The <urlset> tag is standard and points to the current protocol to reference. The <url> and <loc> tags are the minimum required data needed for each page entry. The other tags, <lastmod>, <changefreq>, and <priority>, are optional, additional data. To see the data entry formatting and attributes used for these optional tags, sail on over to Sitemaps XML format for reference information. Note that not every page on your site need be listed in the Sitemap—only the ones containing valuable content for the user.

File formats

Bing supports Sitemap files submitted as XML and gzip files, but not as HTM or HTML files (those would be sitemaps as opposed to Sitemaps, right? Besides, the XML content of a well-formed Sitemap file wouldn’t render correctly in browsers as an HTM file, anyway). If you’ve created a browsable HTML-based sitemap for your end users, they will thank you for the effort, but you can’t recycle it as a Sitemap. You’ll still need to create a separate, XML-based Sitemap file using the tag structure as noted above for submission to Bing.

Size matters not so much anymore

A typical treasure map only has one X to mark the spot. However, your Sitemap can list multiple locations identifying the treasures on your site. It used to be considered common wisdom in the search engine optimization (SEO) community that there can be too much of a good thing. It used to be accepted that from a search engine perspective, the most effective size for a Sitemap is approximately 150 or fewer URLs. Anything more bountiful and the crawler may not take it all in. Well not so fast, matey!
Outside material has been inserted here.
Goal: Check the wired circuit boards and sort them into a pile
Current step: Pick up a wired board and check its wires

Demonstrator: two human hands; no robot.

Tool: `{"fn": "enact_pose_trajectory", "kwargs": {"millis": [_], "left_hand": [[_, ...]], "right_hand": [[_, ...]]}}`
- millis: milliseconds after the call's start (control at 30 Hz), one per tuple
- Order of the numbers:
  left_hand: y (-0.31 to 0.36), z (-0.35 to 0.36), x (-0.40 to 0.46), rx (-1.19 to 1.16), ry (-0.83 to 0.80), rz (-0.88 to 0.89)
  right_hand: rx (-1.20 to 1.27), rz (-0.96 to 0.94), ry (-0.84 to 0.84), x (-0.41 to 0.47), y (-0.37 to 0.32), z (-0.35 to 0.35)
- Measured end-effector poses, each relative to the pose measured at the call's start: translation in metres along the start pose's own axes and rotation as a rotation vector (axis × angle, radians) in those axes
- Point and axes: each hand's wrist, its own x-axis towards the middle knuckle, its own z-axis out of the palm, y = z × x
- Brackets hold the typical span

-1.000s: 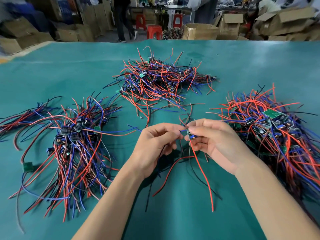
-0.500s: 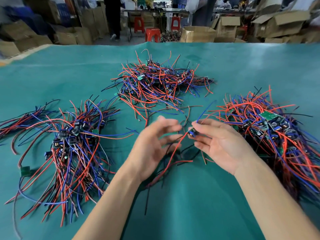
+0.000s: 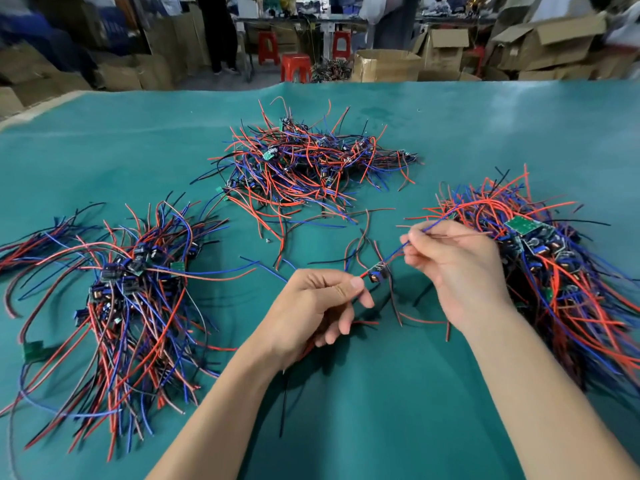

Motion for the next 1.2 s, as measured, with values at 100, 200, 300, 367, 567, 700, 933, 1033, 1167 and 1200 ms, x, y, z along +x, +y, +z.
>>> {"fn": "enact_pose_trajectory", "kwargs": {"millis": [100,200,300,367,567,700,933,1033,1167,1200], "left_hand": [[0.001,-0.002,0.000,-0.026,-0.027,0.001],[0.001,-0.005,0.000,-0.083,-0.047,0.000],[0.000,-0.006,0.001,-0.166,-0.023,0.018],[0.000,-0.009,0.003,-0.251,0.048,0.043],[-0.001,-0.011,0.007,-0.326,0.094,0.072],[-0.001,-0.007,0.003,-0.307,-0.056,0.070],[0.002,-0.004,0.000,-0.162,-0.130,-0.002],[0.004,-0.002,-0.003,-0.092,-0.184,-0.007],[0.009,0.001,-0.005,-0.039,-0.215,-0.018],[0.009,0.002,-0.005,-0.036,-0.209,-0.018]], "right_hand": [[-0.077,-0.113,0.059,0.005,-0.001,-0.006],[-0.056,-0.179,0.158,0.010,-0.003,-0.010],[0.068,-0.244,0.269,0.013,-0.008,-0.013],[0.227,-0.252,0.318,0.013,-0.012,-0.013],[-0.183,-0.009,-0.148,-0.018,0.010,0.023],[-0.068,0.120,-0.457,-0.032,0.016,0.035],[-0.018,0.066,-0.157,-0.026,0.004,0.027],[0.079,0.039,0.020,-0.018,-0.005,0.018],[0.183,-0.038,0.138,-0.014,-0.029,0.009],[0.190,-0.067,0.153,-0.014,-0.037,0.010]]}}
Per the post Bing enhances support for large Sitemaps made in this blog just a few weeks ago, Bing now supports Sitemap files that contain up to 50,000 references (to either URLs or links to other, child Sitemap files). This development is a boon for webmasters of very large sites. They can now create multiple child Sitemap files, each dedicated to mapping specific areas of their content organization, and store those child Sitemap files in the base directories of those content areas. Then they can link to the child Sitemaps via their primary (aka index) Sitemap file (the one stored in the root directory of a site). One index Sitemap linking to 50,000 child Sitemaps, each of those referencing up to 50,000 URLs, means they can reference up to 2.5 billion URLs through the Sitemap technology, and the Bing crawler, MSNBot, will read it all. Now that’s a lot of treasure!

Sitemap submission

There are multiple ways for webmasters to submit their Sitemaps to Bing:

  • Ping service. Using your browser’s address bar, you can directly submit your Sitemap to Bing. Type

    http://www.bing.com/webmaster/ping.aspx?sitemap=www.YourURL.com/sitemap.xml

    substituting the full URL to your Sitemap file in place of the YourURL.com example.
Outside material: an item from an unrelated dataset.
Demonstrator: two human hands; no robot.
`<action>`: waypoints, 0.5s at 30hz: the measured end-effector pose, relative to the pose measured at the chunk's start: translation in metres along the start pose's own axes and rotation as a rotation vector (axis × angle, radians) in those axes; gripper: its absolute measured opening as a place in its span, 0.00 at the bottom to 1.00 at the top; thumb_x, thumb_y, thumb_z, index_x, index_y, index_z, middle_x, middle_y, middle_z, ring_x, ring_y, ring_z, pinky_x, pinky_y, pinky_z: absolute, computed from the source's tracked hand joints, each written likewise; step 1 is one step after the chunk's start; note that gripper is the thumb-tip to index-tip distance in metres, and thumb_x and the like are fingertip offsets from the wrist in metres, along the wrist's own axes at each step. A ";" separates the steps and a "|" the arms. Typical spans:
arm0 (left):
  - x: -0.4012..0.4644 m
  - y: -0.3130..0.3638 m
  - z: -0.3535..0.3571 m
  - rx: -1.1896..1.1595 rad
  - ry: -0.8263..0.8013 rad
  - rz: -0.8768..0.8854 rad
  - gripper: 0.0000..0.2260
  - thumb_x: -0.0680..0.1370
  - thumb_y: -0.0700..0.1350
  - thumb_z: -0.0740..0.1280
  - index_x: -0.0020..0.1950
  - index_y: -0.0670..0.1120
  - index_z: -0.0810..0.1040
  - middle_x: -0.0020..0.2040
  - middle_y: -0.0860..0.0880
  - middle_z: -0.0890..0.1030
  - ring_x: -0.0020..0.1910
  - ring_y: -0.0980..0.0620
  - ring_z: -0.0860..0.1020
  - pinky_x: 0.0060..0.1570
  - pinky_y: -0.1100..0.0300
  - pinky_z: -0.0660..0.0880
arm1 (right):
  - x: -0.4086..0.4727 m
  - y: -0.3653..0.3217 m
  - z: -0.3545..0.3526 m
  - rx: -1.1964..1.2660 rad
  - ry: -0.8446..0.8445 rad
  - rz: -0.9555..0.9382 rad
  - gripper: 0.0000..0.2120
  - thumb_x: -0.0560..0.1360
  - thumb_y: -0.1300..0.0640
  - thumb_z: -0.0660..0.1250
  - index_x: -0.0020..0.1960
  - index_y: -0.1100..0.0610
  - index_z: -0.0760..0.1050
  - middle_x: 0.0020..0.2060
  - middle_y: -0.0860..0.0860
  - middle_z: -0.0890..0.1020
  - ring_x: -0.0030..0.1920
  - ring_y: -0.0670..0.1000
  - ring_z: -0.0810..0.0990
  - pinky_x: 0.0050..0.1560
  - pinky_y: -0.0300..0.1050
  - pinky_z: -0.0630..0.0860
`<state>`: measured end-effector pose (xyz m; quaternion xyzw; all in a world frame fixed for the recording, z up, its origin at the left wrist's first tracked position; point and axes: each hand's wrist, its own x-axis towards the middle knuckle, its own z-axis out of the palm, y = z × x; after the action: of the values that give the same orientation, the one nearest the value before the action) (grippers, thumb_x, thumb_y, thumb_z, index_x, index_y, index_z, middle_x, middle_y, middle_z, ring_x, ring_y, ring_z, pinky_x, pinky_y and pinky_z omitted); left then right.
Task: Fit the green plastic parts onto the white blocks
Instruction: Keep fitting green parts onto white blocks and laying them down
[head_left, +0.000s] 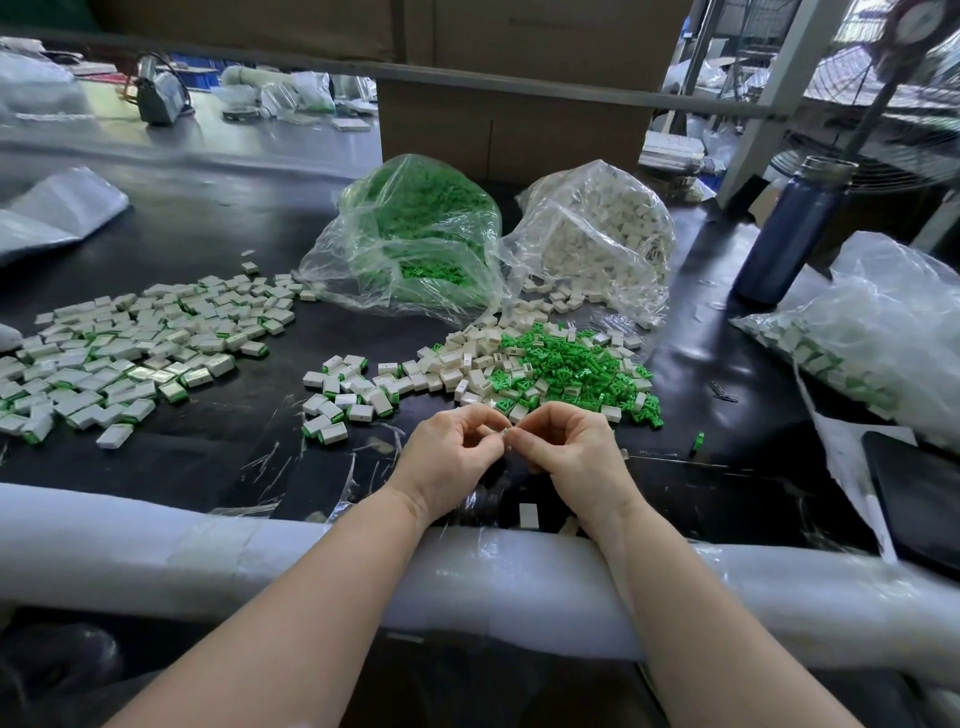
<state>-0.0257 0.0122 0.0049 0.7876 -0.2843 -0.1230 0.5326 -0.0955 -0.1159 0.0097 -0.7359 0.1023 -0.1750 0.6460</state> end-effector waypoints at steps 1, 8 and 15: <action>0.000 0.000 0.000 0.010 -0.001 -0.005 0.05 0.74 0.42 0.67 0.43 0.52 0.80 0.33 0.54 0.79 0.34 0.55 0.75 0.43 0.58 0.75 | 0.000 0.000 0.000 -0.007 -0.012 -0.008 0.06 0.70 0.66 0.72 0.36 0.60 0.77 0.28 0.51 0.79 0.27 0.44 0.75 0.29 0.35 0.73; 0.000 0.005 -0.002 -0.110 -0.017 -0.014 0.06 0.75 0.37 0.65 0.43 0.46 0.79 0.37 0.46 0.77 0.37 0.51 0.73 0.45 0.54 0.74 | 0.001 0.001 0.001 0.040 -0.014 0.017 0.03 0.75 0.61 0.67 0.42 0.57 0.77 0.33 0.49 0.81 0.35 0.46 0.79 0.31 0.34 0.73; 0.000 0.009 -0.001 -0.096 -0.056 0.056 0.03 0.76 0.38 0.67 0.47 0.46 0.78 0.54 0.47 0.70 0.45 0.55 0.73 0.47 0.73 0.71 | 0.002 0.001 0.002 -0.072 -0.147 0.050 0.12 0.79 0.55 0.59 0.46 0.58 0.80 0.35 0.51 0.81 0.36 0.45 0.79 0.35 0.33 0.74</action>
<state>-0.0280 0.0111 0.0135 0.7491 -0.3149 -0.1435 0.5648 -0.0931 -0.1143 0.0091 -0.7666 0.0793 -0.1005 0.6292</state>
  • Webmaster Center tools. You can sign in to Bing’s Webmaster Center tools and use the Sitemaps tool (if you are not already registered to use these free tools, this is a good reason to sign up and see all the other tools available to help you analyze and optimize your site). Simply copy the URL of your Sitemap into the Direct sitemap submission text box, and then click Submit.
  • Robot.txt file reference. If you are using a robots.txt file to instruct search engine bots which files and directories not to crawl and thus block from adding to their indexes, you can add a line to that file, most typically done at the end, that reads as follows:

    Sitemap: http://www.YourURL.com/sitemap.xml

    substituting the full URL to your Sitemap file in place of the YourURL.com example.

Validation

Before submitting your Sitemap to Bing, we recommend that you run the XML code you’ve written through a Sitemap validation tool. After all, what good is a treasure map if it has errors in it? Do a search for your Sitemap validator of choice and follow the instructions on the page. If errors are found, correct them before you submit the Sitemap file to Bing.

Once you submit your Sitemap to Bing, we will read its contents, which will help us with uncovering more of the content treasures buried on your site and evaluating it as potential new additions to our index. And with more of your site’s content in the index, instead of users sailing on past your site to other ports of call in their quest for content treasure, they may stop at yours and exclaim, “Shiver me timbers, matey, look at what we have here!”

If you have any questions, comments, or suggestions, feel free to post them in our SEM forum. Until next time…

– Rick DeJarnette, Bing Webmaster Center

Join the conversation

38 comments
  1. miles2go

    Its good way for crawl,i had done it but few pages got indexed in bing.

  2. Quality Directory

    Normally I create simple Sitemaps without describing the last modified date, the change frequency, and priority.

  3. Anonymous

    great advise i need to make one for my site again. i had written an asp page to generate sitemaps automatically then you could tweak them. i really got to find that

  4. Anonymous

    Don't forget : you aren't limited to only one Sitemap index… so in the end you can have 50.000*unlimited URLs in your Sitemaps.

  5. Anonymous

    The 3 layer sitemap file to reach 2.5 billion URLs is really exciting indeed. Great work Bing team :-)

  6. spc702

    I'm still a SEO dummy but have been learning a lot lately. I am still having trouble with my Sitemap and sitemap.html. When I submit to google, they say that it has to be ".xml" format but my website provider, Register.com, doesn't let me save under ".xml".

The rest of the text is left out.